Abstract
Malignant mesothelioma is an insidious neoplasm with dismal prognosis. It exerts its morbidity and mortality via inexorable local invasion. Hematogenous and extrathoracic metastases are unusual. 73-year-old male patient admitted with progressive dyspnea, cough, and fatigue. In past medical history, he was a non-smoker and had diabetes mellitus and hypertension. The patient was dyspneic and cyanotic. There were inspiratory crackles at the lung bases. Rutine laboratory analysis was normal apart from a high erythrocyte sedimentation rate (120 mm/hr), anemia (hb: 10.9 g/dl) and hypoxemia (PaO2: 48 mmHg). Computed tomography revealed multiple mediastinal lymph nodes, bilateral pleural thickenings, paramediastinal mass lesion in the left lower lobe and multiple pulmonary nodules.

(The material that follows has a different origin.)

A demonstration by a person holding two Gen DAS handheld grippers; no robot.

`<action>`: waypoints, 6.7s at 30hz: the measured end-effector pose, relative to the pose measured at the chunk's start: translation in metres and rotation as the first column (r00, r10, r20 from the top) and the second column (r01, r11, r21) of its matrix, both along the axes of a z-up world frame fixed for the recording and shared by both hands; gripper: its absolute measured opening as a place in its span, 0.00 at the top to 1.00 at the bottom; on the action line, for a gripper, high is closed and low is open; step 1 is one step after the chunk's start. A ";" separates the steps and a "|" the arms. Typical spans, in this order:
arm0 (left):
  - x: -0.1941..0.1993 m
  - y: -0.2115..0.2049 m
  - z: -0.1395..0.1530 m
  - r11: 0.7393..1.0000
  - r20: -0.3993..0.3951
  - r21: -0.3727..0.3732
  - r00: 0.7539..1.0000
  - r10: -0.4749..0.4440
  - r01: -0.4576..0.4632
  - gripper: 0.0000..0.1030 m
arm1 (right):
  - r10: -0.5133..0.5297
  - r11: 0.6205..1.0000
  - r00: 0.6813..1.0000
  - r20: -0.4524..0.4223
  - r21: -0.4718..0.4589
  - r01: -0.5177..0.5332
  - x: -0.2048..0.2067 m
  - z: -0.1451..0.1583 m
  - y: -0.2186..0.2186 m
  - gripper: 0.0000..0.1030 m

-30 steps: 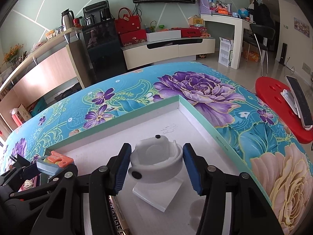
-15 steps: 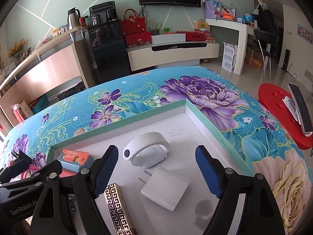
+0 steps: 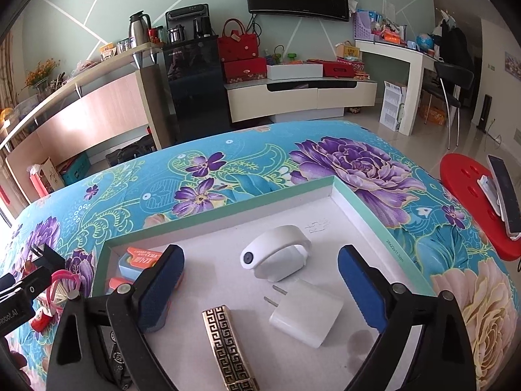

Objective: Organize rigid objects
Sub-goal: 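Move both tools back over the remaining items on the bed, then grasp the pink lighter with the right tool while the left tool grasps the red LION bottle, then carry the pink lighter and red bottle over the white tray, then release the pink lighter into the tray with the right tool while the left tool releases the red bottle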

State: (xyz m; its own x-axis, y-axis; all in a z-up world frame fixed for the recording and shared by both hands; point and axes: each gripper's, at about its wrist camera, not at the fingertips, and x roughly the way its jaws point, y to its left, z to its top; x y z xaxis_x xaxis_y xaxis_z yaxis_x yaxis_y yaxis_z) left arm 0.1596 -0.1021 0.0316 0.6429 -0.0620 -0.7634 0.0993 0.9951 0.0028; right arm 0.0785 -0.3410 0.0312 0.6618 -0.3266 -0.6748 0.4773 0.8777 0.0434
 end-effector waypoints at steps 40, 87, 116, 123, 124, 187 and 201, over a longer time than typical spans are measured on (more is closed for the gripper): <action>-0.008 0.168 -0.021 0.944 -0.103 -0.027 0.940 0.324 -0.329 0.00 | 0.530 0.844 0.846 -0.051 0.123 -0.521 0.050 -0.025 0.200 0.07; 0.022 0.074 -0.061 1.000 -0.197 -0.011 0.980 -0.023 0.022 0.09 | 0.519 0.855 0.826 -0.221 0.154 -0.496 0.044 -0.057 0.187 0.69; 0.021 0.103 -0.059 0.997 -0.172 -0.046 0.983 0.060 -0.069 0.68 | 0.520 0.853 0.828 -0.211 0.176 -0.491 0.044 -0.056 0.184 0.80; 0.014 0.111 -0.045 0.994 -0.137 -0.046 0.986 0.093 -0.100 0.68 | 0.565 0.812 0.816 -0.123 0.257 -0.524 0.041 -0.047 0.185 0.81; 0.012 0.112 -0.040 0.994 -0.123 -0.049 0.988 0.095 -0.102 0.68 | 0.565 0.811 0.817 -0.111 0.256 -0.526 0.040 -0.045 0.185 0.81; -0.078 -0.126 -0.017 0.861 -0.093 -0.120 0.858 -0.506 0.494 0.67 | 0.162 0.963 0.976 -0.146 0.241 -0.123 -0.038 -0.027 -0.007 0.80; -0.078 -0.113 0.003 0.863 -0.051 -0.132 0.866 -0.498 0.488 0.67 | 0.154 0.967 0.984 -0.089 0.220 -0.131 -0.042 -0.012 -0.005 0.80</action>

Cranial CT was normal. Abdominal USG revealed liver metastasis with multiple hypoechoic nodules 2 cm in diameter. Transbronchial biopsy via fiberoptic bronchoscopy revealed the diagnosis of malignant mesothelioma infiltration. The tumor was diffusely positive for calretinin and focal positive for keratin 5,6. The patient died one week after diagnosis.